Saturday, October 20, 2012

teach me to braid

My mom had been encouraging me to start a blog for years. She knows that I love to write and that I have a lot to say. So during those weeks when the genetic family was considering us as a potential adoptive family for their embryos, I started to seriously consider the possibility. I didn't expect very many people would want to read it but I thought it would be cool to keep track of our future children's story so that they would know how they came to be Ericksons. I wanted them to be able to read about how much their parents wanted them and how hard we worked to bring them here.

After nursing Harriet and climbing back into bed one night, a title for the blog just sort of popped into my head...teach me to braid. The meaning is two-fold. I came up with the idea when I realized that if we have an African American child, I'm going to need to learn how to braid hair. I'm super intimidated by that prospect because I can hardly manage a ponytail some days. But it's part of the culture so I want to give it a shot. "Teach me to braid" has a deeper meaning too - the idea of braiding together cultures and skin colors to create a family. I put the "teach me" part in there rather than calling it "learning to braid"  because I want to acknowledge that I'm going to need lots of help in this process - from other adoptive parents, people who share our child(ren)'s ethnicity, etc. They will all be our teachers and I want to have an open, teachable heart. That's part of the reason I started the blog - to jump into this adoption/infertility community online.

When the embryo adoption fell through, we were bummed. Really bummed. It sounds so trivial but one of the first things I thought about was this blog. Wait a second, I thought, this was my plan. We were going to create a family that blends genes and cultures and skin colors. I was going to chronicle all of this, share it. Now what?

So I stopped writing for a while. What was the point?

When I started writing again, I decided not to change the name. We really hope to have a multiethnic family someday, but even if we don't, "teach me to braid" can mean a lot of things. Maybe all of our kids will be white. Maybe they'll all share our genes and maybe my braiding career will consist of twisting blonde hair into french braids. But that's still braiding, right? And as a mom, won't I need to learn to braid my career with my family life? Won't I need to teach my children to braid justice with mercy, humility with confidence, education with experience, gentleness with strength, joy with sorrow... Won't I need to keep myself accountable to enriching my own life with other cultures and perspectives? So even if my hands never weave a cornrow, a fishtail, or a french...I'll be braiding.

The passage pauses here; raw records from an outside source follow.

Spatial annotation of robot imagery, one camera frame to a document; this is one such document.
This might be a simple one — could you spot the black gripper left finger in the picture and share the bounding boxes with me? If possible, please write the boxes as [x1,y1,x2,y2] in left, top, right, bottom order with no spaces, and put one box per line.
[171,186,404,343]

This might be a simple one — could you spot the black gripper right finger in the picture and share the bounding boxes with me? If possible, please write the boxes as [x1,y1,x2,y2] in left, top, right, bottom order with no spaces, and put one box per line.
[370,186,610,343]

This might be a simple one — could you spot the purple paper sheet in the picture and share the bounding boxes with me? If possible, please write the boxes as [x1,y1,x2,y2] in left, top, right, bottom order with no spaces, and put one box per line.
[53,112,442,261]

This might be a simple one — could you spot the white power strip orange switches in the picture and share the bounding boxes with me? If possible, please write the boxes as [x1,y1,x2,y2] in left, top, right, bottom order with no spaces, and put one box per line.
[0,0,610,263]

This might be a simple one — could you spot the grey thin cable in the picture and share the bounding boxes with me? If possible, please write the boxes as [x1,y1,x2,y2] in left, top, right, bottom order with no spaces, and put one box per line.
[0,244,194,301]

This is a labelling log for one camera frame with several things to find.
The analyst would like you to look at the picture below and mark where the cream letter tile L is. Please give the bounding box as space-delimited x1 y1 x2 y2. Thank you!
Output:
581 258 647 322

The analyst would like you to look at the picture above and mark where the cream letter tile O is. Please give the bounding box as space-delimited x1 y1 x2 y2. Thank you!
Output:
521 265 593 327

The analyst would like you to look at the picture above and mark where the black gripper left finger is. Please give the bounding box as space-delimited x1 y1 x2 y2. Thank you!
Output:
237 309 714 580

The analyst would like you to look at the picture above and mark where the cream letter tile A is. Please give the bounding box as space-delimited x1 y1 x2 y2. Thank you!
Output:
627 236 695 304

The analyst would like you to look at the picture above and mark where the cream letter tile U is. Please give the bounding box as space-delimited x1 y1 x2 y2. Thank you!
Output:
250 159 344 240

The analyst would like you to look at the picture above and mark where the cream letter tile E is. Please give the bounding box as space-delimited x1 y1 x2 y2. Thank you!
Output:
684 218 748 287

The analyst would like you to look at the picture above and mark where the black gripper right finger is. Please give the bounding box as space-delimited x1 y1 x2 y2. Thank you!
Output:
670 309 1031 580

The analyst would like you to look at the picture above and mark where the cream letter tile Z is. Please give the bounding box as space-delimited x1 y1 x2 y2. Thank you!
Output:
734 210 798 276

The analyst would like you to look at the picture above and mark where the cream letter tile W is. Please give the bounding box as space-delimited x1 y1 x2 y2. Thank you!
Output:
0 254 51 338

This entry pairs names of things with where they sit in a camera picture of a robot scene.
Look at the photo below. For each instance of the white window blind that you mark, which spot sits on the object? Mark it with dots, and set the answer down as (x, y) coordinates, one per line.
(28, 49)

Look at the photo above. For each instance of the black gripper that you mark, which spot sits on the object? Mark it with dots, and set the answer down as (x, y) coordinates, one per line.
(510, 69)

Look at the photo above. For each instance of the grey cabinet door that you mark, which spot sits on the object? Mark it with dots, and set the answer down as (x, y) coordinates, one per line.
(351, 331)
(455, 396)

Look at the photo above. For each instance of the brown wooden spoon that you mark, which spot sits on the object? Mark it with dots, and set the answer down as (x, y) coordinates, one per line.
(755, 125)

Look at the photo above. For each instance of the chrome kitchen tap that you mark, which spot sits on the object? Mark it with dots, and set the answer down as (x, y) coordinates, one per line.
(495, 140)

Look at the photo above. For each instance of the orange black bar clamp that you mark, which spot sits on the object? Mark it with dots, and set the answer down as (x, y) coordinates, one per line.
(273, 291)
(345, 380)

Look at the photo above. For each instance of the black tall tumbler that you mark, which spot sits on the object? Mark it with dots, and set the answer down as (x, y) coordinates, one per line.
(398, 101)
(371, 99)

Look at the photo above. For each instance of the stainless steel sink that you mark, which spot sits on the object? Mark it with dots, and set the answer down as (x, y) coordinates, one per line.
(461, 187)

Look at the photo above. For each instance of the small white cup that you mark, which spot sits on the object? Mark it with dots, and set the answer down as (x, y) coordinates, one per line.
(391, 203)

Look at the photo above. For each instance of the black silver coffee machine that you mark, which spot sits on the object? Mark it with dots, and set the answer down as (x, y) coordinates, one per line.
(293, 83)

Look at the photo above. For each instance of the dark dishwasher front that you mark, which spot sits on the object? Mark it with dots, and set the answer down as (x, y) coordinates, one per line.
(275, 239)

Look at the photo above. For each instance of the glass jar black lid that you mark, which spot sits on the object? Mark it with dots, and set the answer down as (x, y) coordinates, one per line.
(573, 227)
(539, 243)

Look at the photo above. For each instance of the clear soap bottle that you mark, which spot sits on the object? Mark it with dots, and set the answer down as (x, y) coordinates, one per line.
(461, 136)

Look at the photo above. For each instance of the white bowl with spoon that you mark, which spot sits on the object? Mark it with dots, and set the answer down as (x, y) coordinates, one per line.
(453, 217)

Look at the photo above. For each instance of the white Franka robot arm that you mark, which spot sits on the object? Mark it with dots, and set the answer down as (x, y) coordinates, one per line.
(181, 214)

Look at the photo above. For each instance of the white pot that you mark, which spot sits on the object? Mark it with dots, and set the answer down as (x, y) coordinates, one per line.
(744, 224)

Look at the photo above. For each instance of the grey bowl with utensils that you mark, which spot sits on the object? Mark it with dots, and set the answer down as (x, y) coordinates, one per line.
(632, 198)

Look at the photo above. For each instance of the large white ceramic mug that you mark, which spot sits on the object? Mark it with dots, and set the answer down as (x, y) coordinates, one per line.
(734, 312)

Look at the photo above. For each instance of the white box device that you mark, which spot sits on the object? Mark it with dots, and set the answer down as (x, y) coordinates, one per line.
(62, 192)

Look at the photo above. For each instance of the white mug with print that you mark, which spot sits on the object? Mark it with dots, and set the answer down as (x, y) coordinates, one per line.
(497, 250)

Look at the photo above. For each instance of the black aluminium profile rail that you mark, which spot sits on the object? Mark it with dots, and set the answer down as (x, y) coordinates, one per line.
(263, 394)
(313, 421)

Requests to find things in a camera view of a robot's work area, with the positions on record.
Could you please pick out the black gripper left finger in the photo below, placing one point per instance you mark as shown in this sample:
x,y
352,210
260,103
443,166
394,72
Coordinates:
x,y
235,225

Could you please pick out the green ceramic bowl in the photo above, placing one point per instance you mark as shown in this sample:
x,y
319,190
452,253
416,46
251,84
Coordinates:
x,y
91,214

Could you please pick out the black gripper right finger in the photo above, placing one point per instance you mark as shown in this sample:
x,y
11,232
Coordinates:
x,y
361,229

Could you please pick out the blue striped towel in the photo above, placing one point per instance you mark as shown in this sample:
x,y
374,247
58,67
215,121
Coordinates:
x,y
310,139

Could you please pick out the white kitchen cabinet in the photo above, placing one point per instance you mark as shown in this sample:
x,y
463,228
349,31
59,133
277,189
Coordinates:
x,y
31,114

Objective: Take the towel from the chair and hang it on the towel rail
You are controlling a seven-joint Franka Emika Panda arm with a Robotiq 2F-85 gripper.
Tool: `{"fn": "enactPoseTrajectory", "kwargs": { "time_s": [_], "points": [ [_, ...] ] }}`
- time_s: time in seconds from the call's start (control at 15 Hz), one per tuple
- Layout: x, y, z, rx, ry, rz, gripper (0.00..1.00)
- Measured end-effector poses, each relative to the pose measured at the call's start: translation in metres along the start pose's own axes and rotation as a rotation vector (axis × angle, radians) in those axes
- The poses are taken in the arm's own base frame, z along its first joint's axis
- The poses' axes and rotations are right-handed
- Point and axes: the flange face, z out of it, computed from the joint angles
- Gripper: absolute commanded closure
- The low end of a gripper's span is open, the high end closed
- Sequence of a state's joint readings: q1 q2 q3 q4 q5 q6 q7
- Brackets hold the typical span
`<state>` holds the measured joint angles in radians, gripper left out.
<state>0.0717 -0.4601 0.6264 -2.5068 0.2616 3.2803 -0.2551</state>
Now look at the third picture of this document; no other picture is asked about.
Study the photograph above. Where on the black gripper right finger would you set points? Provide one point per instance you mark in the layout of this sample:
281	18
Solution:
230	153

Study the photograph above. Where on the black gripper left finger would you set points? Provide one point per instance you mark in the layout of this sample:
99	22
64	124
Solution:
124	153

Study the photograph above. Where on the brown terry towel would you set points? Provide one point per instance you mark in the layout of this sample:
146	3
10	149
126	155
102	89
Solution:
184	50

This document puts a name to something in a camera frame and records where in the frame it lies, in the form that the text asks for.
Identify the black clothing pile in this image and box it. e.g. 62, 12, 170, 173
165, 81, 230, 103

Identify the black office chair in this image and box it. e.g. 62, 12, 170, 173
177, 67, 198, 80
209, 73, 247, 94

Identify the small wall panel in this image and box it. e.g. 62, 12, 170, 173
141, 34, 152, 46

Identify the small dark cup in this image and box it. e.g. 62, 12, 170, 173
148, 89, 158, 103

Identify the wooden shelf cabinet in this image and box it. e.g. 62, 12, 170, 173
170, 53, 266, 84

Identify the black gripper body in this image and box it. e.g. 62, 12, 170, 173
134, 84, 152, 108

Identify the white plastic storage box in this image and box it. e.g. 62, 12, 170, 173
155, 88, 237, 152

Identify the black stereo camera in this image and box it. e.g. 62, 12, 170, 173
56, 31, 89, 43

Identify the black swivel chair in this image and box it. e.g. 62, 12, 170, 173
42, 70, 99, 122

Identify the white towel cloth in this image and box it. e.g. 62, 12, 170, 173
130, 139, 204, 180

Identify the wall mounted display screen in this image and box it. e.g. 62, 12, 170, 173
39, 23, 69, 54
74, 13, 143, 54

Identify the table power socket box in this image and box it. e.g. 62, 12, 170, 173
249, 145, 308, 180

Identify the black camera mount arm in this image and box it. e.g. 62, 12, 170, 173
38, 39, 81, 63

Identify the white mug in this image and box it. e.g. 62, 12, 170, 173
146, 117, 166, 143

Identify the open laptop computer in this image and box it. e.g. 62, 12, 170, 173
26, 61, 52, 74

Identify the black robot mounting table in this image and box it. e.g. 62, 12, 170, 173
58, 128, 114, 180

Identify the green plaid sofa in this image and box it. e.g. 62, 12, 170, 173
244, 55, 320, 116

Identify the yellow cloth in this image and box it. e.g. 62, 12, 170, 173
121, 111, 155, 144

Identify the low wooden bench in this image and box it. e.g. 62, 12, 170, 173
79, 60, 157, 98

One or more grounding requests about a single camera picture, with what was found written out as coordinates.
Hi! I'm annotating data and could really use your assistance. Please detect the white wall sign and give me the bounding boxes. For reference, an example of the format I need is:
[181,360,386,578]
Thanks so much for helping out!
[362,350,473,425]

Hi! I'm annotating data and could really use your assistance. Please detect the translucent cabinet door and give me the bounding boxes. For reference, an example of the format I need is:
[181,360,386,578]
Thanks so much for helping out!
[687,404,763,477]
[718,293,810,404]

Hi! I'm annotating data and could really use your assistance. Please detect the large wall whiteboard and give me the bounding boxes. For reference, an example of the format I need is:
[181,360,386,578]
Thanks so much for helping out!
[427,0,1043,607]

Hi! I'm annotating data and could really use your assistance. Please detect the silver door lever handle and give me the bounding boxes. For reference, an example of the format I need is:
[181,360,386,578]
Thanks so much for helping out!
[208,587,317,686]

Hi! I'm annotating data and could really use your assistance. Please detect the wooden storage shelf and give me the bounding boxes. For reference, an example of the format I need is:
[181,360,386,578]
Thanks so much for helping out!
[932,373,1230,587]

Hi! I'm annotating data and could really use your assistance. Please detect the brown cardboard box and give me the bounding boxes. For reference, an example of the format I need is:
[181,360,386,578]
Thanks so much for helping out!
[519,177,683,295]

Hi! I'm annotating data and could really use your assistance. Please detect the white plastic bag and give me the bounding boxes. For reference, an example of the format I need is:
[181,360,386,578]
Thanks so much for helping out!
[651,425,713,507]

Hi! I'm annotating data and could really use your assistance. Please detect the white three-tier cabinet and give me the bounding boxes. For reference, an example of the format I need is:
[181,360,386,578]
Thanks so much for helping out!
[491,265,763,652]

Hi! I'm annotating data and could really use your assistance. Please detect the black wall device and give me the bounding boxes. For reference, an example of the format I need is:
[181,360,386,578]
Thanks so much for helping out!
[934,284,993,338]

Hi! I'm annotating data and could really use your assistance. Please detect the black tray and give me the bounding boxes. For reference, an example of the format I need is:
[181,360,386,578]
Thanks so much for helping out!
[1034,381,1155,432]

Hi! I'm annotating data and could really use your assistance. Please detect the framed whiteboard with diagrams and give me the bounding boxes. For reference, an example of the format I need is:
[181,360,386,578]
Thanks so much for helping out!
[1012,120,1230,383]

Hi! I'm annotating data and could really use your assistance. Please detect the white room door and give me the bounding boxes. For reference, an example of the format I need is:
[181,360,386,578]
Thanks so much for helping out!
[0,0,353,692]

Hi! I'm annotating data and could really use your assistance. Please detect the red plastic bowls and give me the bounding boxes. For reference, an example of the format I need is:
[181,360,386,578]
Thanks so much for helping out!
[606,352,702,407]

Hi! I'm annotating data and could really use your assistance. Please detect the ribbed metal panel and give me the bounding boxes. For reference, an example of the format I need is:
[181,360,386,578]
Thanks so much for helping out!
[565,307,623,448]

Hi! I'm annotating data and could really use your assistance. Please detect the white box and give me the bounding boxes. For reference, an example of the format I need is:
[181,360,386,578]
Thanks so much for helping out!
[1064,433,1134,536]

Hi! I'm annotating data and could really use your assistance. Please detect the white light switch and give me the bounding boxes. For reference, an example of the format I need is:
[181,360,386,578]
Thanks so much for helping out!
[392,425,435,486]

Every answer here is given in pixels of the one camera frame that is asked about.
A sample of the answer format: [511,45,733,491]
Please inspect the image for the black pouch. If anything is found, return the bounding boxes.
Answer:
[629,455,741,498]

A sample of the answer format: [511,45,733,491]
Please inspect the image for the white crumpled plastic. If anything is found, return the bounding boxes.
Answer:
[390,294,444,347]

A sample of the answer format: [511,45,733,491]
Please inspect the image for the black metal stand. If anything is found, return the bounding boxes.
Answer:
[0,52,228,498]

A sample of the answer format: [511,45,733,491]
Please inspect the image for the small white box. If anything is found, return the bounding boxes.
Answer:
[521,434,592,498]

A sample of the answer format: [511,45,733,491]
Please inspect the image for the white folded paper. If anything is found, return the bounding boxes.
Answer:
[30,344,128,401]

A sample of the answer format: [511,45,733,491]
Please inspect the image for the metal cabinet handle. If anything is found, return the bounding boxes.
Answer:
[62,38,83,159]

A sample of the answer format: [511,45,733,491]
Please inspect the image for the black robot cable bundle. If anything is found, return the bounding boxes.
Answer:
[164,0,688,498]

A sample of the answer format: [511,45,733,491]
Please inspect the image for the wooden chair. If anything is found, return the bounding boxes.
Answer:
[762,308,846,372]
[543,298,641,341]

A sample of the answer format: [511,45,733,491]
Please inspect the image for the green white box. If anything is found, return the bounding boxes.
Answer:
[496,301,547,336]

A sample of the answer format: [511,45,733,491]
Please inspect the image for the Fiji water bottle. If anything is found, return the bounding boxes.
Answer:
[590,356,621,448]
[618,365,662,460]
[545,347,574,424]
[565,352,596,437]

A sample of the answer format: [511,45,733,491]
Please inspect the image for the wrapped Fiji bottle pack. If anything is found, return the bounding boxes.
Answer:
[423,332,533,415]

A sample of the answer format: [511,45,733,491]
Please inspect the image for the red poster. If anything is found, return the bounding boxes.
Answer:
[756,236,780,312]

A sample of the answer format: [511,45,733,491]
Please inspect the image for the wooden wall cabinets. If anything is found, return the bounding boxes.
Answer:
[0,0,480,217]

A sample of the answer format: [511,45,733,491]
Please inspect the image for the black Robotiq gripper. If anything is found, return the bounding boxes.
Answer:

Harriet's godmother sent me this poem a couple weeks ago. The further I got into the poem, the more vividly I remembered reading it as a child. It's such a beautiful piece of writing. I had to share it with you. I think Corrie Ten Boom knew a thing or two about braiding.

The Weaving

My life is but a weaving
between my Lord and me,
I cannot choose the colors
He worketh steadily.
Oftimes he weaveth sorrow,
And I in foolish pride
Forget He sees the upper
And I, the underside.
Not till the loom is silent
And the shuttles cease to fly
Shall God unroll the canvas
And explain the reason why.
The dark threads are as needful
In the Weaver's skillful hand
As the threads of gold and silver
In the pattern he has planned.
—Corrie ten Boom





19 comments:

  1. Love to know the meanings behind blog titles. I emailed you last night, but forgot to tell you that a friend of mine did embryo adoption and had twins. They live in the mpls area...but used the NDEC in TN for things. Let me know if you'd like to connect with her.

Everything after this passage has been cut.